Il tema-ronde è tutto interno ai conflitti tra maggioranza e opposizione, ma riguarda anche gli equilibri della coalizione di Governo, visto che si tratta di un vessillo della Lega tollerato, non senza malumori, dal Popolo delle Libertà. Oggi così è scattato l'ostruzionismo del Pd, che rallenta l'esame del disegno di legge per convertire il decreto anti stupri. L'obiettivo finale dell'opposizione è mettere il provvedimento alle corde fino al possibile rischio di mancata conversione, approfittando della settimana di vacanza per le festività di Pasqua e della possibilità che anche quella successiva non preveda lavori parlamentari.

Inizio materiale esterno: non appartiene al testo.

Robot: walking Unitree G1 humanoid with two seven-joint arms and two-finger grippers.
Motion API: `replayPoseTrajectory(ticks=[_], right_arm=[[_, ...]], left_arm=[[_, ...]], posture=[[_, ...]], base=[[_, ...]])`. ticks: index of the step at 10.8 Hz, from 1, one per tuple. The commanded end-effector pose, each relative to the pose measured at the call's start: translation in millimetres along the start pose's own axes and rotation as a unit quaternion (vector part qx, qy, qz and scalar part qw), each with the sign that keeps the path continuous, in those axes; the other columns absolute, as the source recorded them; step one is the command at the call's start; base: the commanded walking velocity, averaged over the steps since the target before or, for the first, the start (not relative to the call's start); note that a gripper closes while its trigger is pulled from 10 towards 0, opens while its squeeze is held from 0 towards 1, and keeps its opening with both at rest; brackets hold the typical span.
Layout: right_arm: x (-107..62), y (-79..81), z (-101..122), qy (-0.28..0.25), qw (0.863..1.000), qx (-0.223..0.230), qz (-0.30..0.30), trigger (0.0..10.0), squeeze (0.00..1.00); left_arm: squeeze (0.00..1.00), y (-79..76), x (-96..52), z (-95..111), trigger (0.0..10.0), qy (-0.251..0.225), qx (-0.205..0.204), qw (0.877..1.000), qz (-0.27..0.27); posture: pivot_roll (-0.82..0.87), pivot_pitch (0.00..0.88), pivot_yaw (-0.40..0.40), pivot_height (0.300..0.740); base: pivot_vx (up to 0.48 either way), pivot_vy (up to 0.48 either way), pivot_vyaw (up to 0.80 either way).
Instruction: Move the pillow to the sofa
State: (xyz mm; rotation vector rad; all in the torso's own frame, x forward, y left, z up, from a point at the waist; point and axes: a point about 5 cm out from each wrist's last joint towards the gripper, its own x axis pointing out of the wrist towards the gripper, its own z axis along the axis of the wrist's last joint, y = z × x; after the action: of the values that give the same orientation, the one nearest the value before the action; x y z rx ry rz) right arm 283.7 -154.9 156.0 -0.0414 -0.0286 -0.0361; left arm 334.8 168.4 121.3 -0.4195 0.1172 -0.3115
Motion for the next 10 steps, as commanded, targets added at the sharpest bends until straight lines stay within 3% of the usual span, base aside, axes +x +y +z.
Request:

La maggioranza non può consentire uno smacco del genere ma deve valutare le soluzioni possibili. Il più semplice, il ricorso alla fiducia, che annulla d'un colpo la discussione parlamentare sugli emendamenti riportando la votazione sul testo originario, sarebbe però un atto di forza che al momento lascia perplessi in molti nel Pdl. Mercoledì 8 aprile una conferenza dei capigruppo convocata dal presidente della Camera, Gianfranco Fini, dovrebbe trovare una via d'uscita quantomeno sul calendario della discussione in Parlamento.
La decisione di porre la questione di fiducia spetta invece al Governo ma appare, al momento, improbabile. Oltre le ronde, il testo del Ddl prevede norme più severe per chi commette violenze di tipo sessuale e disposizioni antistalking. Su questo blocco c'è una sostanziale condivisione tra maggioranza e opposizione, che si trasforma invece in una nuova insanabile frattura davanti alla previsione di trattenere i clandestini nei Cie (centri di identificazione de espulsione) fino a 180 giorni, rispetto agli attuali due mesi. Un fatto è certo: il conflitto politico su questi temi non finirà presto.